----- RECORD EXTRACTS -----

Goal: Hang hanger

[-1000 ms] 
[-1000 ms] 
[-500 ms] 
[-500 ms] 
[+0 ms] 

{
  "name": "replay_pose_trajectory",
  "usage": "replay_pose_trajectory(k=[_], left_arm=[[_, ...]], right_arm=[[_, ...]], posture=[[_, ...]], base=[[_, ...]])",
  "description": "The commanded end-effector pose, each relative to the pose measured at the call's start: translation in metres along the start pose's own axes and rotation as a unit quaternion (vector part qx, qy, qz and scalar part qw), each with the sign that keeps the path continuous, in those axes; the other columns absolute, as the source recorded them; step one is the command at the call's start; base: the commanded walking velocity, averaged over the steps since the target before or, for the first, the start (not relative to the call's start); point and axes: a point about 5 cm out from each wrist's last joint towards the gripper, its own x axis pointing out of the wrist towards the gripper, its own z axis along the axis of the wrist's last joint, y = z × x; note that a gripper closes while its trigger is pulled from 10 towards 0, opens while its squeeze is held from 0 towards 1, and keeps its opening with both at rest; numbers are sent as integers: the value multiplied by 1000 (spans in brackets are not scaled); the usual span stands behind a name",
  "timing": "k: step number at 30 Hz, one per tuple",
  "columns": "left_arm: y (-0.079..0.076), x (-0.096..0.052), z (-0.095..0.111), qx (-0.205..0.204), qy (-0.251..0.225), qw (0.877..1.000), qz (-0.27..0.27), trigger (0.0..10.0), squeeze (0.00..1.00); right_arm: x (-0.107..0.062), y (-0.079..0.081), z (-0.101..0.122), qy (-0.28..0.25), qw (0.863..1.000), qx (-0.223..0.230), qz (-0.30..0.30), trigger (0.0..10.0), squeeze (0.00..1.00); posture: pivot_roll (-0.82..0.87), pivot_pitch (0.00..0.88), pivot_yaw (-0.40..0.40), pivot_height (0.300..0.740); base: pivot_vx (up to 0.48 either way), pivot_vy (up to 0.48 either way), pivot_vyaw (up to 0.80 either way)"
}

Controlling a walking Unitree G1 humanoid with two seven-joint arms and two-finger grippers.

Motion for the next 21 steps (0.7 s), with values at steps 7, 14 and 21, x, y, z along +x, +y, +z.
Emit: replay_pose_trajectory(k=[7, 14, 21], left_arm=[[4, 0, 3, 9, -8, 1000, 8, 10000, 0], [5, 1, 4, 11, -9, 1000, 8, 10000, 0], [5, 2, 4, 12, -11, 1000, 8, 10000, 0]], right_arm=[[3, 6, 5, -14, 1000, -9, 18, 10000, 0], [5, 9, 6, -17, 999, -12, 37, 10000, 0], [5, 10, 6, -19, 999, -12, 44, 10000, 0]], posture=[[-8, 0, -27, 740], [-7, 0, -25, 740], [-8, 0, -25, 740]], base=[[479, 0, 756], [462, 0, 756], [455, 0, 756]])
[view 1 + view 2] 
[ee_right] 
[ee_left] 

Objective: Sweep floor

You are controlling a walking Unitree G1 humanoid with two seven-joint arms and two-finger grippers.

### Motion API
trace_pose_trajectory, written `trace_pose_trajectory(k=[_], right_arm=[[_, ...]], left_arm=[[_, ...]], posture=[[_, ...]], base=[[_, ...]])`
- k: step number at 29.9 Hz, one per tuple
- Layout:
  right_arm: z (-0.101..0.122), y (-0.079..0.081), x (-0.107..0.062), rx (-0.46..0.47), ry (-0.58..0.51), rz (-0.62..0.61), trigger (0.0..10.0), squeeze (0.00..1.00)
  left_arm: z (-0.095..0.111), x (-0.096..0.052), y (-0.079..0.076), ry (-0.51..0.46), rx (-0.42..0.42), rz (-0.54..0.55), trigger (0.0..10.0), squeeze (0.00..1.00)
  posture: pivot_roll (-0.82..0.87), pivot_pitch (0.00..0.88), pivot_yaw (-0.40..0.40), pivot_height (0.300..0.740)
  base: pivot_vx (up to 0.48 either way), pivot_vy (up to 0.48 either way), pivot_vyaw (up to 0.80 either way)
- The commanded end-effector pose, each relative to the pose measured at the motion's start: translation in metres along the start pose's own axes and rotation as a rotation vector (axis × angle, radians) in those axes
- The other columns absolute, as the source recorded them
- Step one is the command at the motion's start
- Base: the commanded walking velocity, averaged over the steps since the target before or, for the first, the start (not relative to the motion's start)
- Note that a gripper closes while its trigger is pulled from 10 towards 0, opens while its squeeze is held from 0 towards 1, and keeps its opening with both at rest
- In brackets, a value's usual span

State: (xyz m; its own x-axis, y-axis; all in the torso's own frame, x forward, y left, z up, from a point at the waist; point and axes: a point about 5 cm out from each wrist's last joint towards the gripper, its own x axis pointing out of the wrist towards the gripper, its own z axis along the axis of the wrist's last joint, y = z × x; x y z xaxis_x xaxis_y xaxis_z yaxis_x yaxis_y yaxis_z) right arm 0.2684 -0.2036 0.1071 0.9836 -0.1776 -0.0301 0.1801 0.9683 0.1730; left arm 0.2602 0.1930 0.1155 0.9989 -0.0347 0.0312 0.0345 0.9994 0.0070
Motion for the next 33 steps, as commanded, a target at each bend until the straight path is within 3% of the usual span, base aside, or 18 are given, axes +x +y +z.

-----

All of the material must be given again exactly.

• [RESPONSE AREA]:
Goal: Hang hanger

[-1000 ms] 
[-1000 ms] 
[-500 ms] 
[-500 ms] 
[+0 ms] 

{
  "name": "replay_pose_trajectory",
  "usage": "replay_pose_trajectory(k=[_], left_arm=[[_, ...]], right_arm=[[_, ...]], posture=[[_, ...]], base=[[_, ...]])",
  "description": "The commanded end-effector pose, each relative to the pose measured at the call's start: translation in metres along the start pose's own axes and rotation as a unit quaternion (vector part qx, qy, qz and scalar part qw), each with the sign that keeps the path continuous, in those axes; the other columns absolute, as the source recorded them; step one is the command at the call's start; base: the commanded walking velocity, averaged over the steps since the target before or, for the first, the start (not relative to the call's start); point and axes: a point about 5 cm out from each wrist's last joint towards the gripper, its own x axis pointing out of the wrist towards the gripper, its own z axis along the axis of the wrist's last joint, y = z × x; note that a gripper closes while its trigger is pulled from 10 towards 0, opens while its squeeze is held from 0 towards 1, and keeps its opening with both at rest; numbers are sent as integers: the value multiplied by 1000 (spans in brackets are not scaled); the usual span stands behind a name",
  "timing": "k: step number at 30 Hz, one per tuple",
  "columns": "left_arm: y (-0.079..0.076), x (-0.096..0.052), z (-0.095..0.111), qx (-0.205..0.204), qy (-0.251..0.225), qw (0.877..1.000), qz (-0.27..0.27), trigger (0.0..10.0), squeeze (0.00..1.00); right_arm: x (-0.107..0.062), y (-0.079..0.081), z (-0.101..0.122), qy (-0.28..0.25), qw (0.863..1.000), qx (-0.223..0.230), qz (-0.30..0.30), trigger (0.0..10.0), squeeze (0.00..1.00); posture: pivot_roll (-0.82..0.87), pivot_pitch (0.00..0.88), pivot_yaw (-0.40..0.40), pivot_height (0.300..0.740); base: pivot_vx (up to 0.48 either way), pivot_vy (up to 0.48 either way), pivot_vyaw (up to 0.80 either way)"
}

Controlling a walking Unitree G1 humanoid with two seven-joint arms and two-finger grippers.

Motion for the next 21 steps (0.7 s), with values at steps 7, 14 and 21, x, y, z along +x, +y, +z.
Emit: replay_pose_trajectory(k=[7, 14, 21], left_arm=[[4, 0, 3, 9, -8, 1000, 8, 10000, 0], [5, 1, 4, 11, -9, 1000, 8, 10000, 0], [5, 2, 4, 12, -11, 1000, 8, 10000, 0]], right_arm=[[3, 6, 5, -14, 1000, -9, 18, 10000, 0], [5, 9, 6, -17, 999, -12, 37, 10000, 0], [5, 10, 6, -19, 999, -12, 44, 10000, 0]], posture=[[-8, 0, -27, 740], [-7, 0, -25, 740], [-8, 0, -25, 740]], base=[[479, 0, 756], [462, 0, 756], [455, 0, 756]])
[view 1 + view 2] 
[ee_right] 
[ee_left] 

Objective: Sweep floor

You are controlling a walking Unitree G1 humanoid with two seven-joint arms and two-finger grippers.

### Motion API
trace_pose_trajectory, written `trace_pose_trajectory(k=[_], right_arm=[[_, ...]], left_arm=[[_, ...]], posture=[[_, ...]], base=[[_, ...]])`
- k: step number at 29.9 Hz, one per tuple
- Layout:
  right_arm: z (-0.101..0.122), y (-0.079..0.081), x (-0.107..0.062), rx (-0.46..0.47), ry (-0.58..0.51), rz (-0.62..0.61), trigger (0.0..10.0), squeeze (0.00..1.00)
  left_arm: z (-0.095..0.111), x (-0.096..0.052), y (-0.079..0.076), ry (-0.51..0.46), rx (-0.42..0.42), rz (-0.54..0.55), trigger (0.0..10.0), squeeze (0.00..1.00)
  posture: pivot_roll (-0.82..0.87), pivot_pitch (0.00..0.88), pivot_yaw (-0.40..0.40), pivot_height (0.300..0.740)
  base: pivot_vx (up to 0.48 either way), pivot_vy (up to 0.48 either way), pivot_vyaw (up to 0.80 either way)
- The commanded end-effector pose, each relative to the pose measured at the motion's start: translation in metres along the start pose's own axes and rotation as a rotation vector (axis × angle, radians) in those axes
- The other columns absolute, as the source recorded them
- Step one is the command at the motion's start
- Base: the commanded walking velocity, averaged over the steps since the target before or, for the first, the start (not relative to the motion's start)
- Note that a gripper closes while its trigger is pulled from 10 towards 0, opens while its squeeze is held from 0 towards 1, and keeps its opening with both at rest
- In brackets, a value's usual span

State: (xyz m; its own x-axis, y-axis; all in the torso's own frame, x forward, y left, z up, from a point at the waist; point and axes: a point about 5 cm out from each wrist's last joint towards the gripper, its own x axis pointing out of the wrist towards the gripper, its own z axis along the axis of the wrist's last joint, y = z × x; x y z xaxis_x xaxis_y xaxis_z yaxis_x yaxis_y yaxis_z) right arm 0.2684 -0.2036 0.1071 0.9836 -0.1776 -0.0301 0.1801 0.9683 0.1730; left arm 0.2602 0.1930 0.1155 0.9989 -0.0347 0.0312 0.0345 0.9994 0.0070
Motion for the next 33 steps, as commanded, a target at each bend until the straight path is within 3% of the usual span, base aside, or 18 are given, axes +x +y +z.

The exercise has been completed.